THE TASK
Using the records that follow, reproduce exactly the lines starting at the line containing "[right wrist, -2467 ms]" and ending at the line containing "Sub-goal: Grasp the". Include both end lines and no pictures.

MATERIAL FOR THE TASK
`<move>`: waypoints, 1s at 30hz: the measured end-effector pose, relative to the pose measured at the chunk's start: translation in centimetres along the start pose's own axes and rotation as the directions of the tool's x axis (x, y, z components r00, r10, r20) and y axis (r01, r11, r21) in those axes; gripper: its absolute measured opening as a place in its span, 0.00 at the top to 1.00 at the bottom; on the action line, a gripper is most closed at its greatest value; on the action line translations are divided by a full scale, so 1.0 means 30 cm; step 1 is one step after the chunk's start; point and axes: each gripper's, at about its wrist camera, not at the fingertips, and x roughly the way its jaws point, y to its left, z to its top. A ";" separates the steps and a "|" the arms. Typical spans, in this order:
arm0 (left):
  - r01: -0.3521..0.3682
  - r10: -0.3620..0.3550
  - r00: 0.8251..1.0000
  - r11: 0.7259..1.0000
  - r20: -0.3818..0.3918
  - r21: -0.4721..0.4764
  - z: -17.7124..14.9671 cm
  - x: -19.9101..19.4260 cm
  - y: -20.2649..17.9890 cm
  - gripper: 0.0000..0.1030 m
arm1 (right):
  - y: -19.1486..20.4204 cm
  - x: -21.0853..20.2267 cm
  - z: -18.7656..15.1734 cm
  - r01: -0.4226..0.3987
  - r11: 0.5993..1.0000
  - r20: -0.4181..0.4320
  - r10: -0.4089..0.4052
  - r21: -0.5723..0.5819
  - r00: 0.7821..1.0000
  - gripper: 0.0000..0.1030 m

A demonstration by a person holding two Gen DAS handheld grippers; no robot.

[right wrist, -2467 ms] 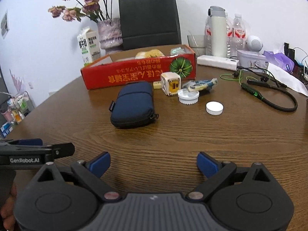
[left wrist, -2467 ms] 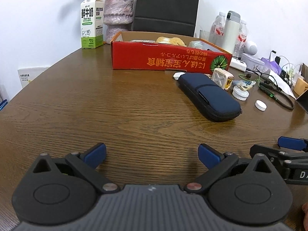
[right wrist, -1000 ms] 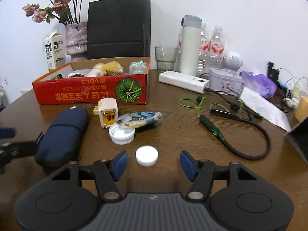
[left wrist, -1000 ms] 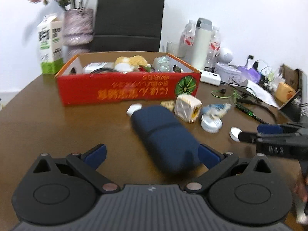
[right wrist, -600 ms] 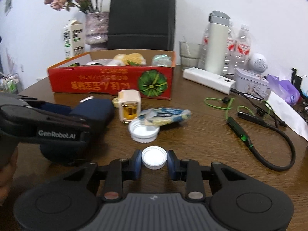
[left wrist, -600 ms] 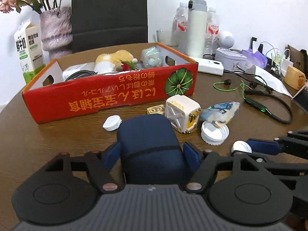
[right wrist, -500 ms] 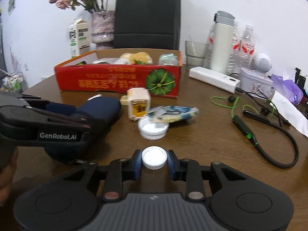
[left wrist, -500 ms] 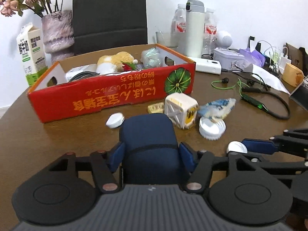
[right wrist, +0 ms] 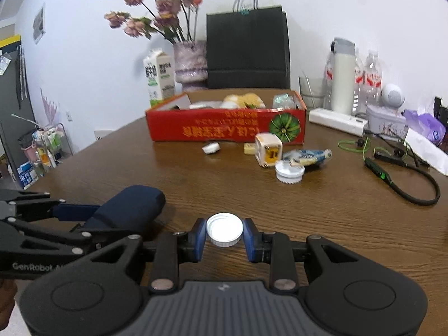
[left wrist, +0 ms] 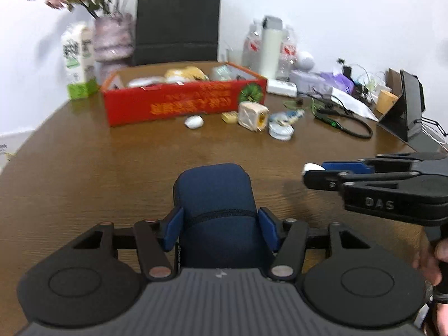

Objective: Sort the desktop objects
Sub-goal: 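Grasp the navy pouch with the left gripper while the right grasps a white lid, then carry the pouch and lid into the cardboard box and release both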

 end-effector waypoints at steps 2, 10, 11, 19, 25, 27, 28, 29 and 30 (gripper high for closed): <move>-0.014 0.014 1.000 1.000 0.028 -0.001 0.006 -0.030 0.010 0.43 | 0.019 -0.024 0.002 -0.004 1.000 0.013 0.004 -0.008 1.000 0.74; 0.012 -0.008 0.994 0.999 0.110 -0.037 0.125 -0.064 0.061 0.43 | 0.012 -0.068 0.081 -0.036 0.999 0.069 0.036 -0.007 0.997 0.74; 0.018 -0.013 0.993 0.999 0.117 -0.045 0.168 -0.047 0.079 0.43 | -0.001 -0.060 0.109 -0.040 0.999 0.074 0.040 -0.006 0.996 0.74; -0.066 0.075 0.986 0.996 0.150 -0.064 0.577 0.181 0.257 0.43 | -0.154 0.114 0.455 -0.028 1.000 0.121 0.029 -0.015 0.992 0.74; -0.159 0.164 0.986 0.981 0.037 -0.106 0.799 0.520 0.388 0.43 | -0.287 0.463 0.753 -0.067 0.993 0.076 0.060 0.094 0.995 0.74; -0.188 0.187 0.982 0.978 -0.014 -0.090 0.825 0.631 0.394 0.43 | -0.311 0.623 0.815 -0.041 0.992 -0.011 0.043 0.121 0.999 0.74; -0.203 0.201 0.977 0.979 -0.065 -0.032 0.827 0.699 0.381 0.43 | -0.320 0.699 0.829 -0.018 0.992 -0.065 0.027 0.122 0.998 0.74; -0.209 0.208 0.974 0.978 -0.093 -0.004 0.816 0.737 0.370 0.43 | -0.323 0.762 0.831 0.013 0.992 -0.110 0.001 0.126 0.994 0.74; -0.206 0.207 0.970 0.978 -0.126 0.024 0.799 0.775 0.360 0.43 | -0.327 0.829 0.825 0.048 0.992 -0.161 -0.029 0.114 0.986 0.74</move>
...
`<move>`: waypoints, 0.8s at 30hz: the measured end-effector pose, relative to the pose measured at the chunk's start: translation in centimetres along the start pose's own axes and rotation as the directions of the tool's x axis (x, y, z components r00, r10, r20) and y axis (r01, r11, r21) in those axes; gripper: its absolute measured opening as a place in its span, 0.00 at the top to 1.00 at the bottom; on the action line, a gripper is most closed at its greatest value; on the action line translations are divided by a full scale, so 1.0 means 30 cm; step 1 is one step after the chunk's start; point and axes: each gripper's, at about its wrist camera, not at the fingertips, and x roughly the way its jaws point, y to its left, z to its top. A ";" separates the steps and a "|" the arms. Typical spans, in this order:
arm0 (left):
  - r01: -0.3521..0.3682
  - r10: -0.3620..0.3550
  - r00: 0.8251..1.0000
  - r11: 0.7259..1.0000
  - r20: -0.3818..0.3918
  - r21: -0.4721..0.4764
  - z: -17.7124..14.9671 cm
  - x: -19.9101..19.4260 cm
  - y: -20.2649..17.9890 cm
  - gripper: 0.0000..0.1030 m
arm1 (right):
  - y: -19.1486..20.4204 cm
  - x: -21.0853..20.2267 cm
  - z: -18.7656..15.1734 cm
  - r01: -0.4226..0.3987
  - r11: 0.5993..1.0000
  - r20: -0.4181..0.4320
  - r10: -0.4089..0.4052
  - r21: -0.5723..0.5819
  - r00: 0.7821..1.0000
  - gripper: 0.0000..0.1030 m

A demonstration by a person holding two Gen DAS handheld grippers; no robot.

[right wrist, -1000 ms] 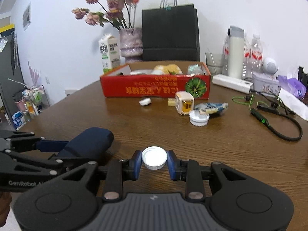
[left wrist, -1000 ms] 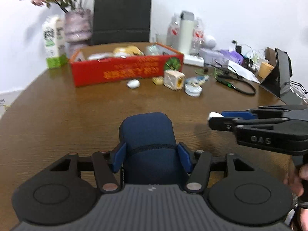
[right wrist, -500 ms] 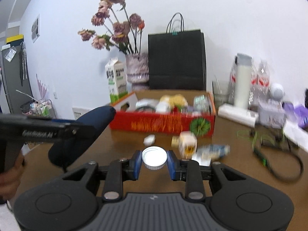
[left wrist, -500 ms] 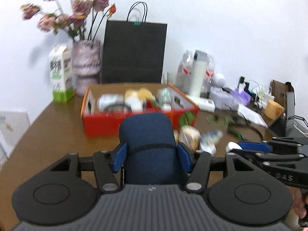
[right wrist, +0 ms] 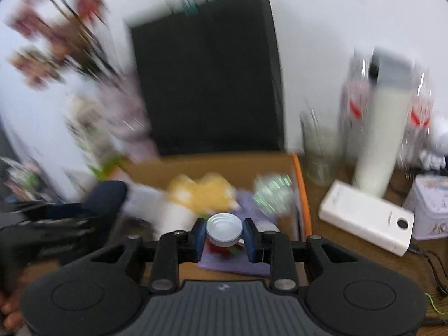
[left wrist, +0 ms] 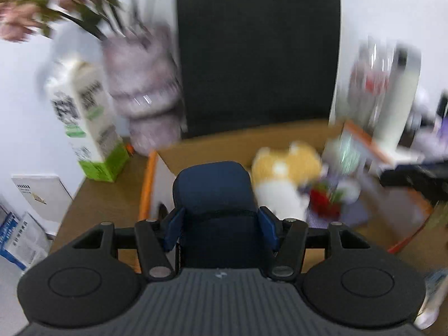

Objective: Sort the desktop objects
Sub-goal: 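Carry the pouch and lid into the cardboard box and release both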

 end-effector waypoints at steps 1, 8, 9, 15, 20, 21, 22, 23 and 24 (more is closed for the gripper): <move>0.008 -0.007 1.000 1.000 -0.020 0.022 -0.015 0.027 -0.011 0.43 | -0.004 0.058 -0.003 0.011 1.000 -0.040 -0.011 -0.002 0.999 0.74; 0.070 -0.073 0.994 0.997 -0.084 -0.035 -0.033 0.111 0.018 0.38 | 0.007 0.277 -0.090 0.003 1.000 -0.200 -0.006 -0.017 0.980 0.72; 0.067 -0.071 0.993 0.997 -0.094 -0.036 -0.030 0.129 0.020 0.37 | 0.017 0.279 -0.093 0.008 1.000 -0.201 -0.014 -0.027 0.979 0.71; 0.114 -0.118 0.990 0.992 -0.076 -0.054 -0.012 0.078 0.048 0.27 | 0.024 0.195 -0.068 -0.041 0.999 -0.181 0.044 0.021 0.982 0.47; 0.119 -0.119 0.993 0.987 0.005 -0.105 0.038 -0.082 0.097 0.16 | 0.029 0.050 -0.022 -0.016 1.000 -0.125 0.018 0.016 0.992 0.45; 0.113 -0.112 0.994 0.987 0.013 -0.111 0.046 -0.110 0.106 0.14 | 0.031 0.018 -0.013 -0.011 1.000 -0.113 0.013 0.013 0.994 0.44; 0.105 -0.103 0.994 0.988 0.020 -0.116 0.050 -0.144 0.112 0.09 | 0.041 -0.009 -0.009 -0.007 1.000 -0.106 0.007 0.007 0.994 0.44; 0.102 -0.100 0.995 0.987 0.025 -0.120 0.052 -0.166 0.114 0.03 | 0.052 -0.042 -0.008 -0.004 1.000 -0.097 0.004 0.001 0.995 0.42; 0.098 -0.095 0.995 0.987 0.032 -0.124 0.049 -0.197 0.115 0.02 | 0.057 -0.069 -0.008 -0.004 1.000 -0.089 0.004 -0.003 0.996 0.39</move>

TASK RESPONSE
[right wrist, -2467 ms] 
[left wrist, -2467 ms] 
[right wrist, -1000 ms] 
[left wrist, -1000 ms] 
[right wrist, -600 ms] 
[left wrist, -600 ms] 
[right wrist, -500 ms] 
[left wrist, -500 ms] 
[right wrist, +0 ms] 
[left wrist, +0 ms] 

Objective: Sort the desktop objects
Sub-goal: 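Grasp the navy pouch with the left gripper while the right grasps a white lid, then carry the pouch and lid into the cardboard box and release both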

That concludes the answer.